Naturally, this is pitted against movie-smooth, sneering, handsome Reynolds, who in one scene heroically beats the shit out of angry blue-collar workers whose livelihoods he’s ruined (which isn’t a political statement, mind you, it’s just another means of connecting the scene to something, anything from earlier inthe movie, so nary a soul might wonder “but why is Hal Jordan being attacked?” and thus feel uncertainty’s sting in this fable of mighty emotions in a vast cosmos) - needless to say, Sarsgaard stands absolutely no chance, because that’s how this airtight world is built. Yes, yes, Reynolds comes to a nominal realization that being nice is good, and extends the hand of friendship and use of the magic ring to the fear-consumed Sarsgaard, so full of self-loathing over his unattractiveness to lovely Carol Ferris and the political favors his father has done for him - except, it’s a trick! Hector Hammond can’t really use the magic ring, because the concept of Green Lantern as presented here requires Hal Jordan to be at-heart superior, elite - CHOSEN. He’s just better, the very universe knows it!

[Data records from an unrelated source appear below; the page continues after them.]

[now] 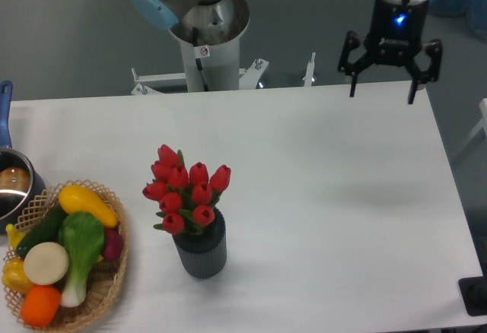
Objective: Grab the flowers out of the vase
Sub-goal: 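Move the open gripper from its raised pose toward the tulip vase, then lower the open gripper around the red tulip stems above the vase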
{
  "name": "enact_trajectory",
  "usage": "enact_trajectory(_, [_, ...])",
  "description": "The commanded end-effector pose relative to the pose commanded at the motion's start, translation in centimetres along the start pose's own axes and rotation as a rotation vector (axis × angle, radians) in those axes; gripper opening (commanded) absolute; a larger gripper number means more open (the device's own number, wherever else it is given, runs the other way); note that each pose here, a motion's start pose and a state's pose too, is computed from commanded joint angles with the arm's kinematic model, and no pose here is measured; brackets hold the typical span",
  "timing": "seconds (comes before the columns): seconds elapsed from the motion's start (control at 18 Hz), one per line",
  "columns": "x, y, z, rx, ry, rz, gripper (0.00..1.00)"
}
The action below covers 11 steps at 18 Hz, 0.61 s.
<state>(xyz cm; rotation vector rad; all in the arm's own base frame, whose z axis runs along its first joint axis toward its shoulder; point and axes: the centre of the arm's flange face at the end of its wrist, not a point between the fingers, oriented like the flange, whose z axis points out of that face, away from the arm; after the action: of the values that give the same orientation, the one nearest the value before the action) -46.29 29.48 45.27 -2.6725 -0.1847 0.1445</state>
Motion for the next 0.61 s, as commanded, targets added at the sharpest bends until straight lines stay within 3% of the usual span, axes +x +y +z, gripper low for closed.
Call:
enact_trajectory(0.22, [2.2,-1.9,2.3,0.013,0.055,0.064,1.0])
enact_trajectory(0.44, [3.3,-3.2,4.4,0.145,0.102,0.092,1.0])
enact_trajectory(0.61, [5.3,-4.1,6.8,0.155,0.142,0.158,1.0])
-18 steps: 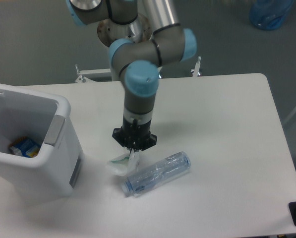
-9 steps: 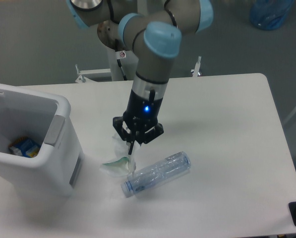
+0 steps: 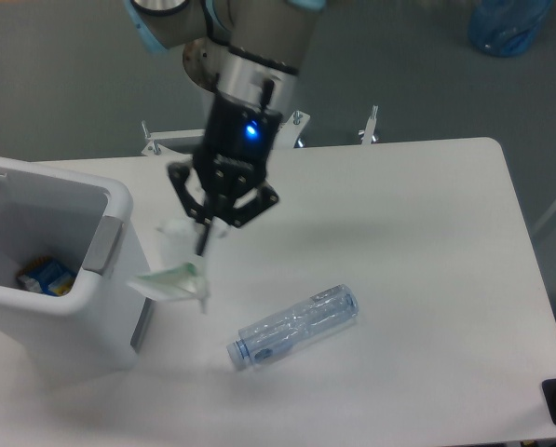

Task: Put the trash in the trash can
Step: 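Carry the paper over the white bin and open the gripper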

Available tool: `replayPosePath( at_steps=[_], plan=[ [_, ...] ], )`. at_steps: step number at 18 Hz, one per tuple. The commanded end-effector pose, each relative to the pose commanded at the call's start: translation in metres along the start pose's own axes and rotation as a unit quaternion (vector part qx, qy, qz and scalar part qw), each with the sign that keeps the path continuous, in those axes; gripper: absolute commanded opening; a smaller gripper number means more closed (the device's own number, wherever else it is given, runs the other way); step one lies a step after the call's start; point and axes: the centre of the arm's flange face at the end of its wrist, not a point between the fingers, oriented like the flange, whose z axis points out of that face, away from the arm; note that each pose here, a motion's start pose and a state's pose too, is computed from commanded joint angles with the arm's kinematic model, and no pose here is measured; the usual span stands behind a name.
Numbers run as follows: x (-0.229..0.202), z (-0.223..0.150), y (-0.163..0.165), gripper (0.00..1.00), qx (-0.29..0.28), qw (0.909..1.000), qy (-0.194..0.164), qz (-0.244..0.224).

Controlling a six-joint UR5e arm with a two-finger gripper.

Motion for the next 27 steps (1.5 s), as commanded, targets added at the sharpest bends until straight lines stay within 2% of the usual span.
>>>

I ask you - who wouldn’t soak in nihilism given that scenario? Truly it’s Sarsgaard that’s the film’s tragic hero, its true (if accidental) source of light and heat and sound, the lattermost element specifically being the beating of millions of awkward folk’s knuckles against their desks as they lament how irreversibly crap this Earth can be while imagining that everything beyond our atmosphere is much the same, only bigger and gaudier and more dubiously composited. Christ, no wonder this thing hasn’t cleared $150 million!
Bad Teacher
More Fake-raham Lincoln Please, 2011
Tucker Stone
This isn't getting the best shake of it from our nation's film critics, and that's no surprise: it isn't a very good movie. From the very beginning moments, when an after the fact recording of dialog is slapped atop a scene built out of shots of the back of whomever is supposedly speaking all the way to the very end, when the same lame attempts at punch-up make the concluding moment of expected romance look more like a homemade Vimeo drama than it does a movie, with movie stars, Bad Teacher never lets you pretend that what you're seeing was figured out long before you arrived. Being a mostly school based comedy, there's multiple fill-in shots of the same extras in different clothes, the same shot of one slack-jawed kid confusingly used twice, and the conspicuous lack of dialog amongst all but four of the school's children. (As soon as they talk, you gotta pay them more.) Of course, flaw-picking isn't novel enough to be more than a time-killing game, and while Bad Teacher provides plenty of sport, lambasting it in advance of the unknown IMDb heroes who will eventually fill out its "Goofs" section provides little pleasure.
In a depressing twist, the movie actually didn't necessarily have to be this bad, and there's even some moments of genuine greatness that shine through it's unnerving failures. Jason Segal's impossibly good-natured attempts at shlubby seduction seem to have been dropped in from a far better film, and there's some wonderfully absurdist anti-comedy (the stuff that Adult Swim traffics in) roaming around in the middle of a few scenes. (Cameron's best line--"better get yourself good and hard, cuz I'm gonna suck your dick like I'm mad at it" is unfortunately dumped too early in the film, but her evil replication of teenage peer pressure makes for a close second.) The good of it isn't enough to overplay the bad, and yet it's essentially a harmless film: entertaining, dumb and mean. If only it could have been so in equal measure.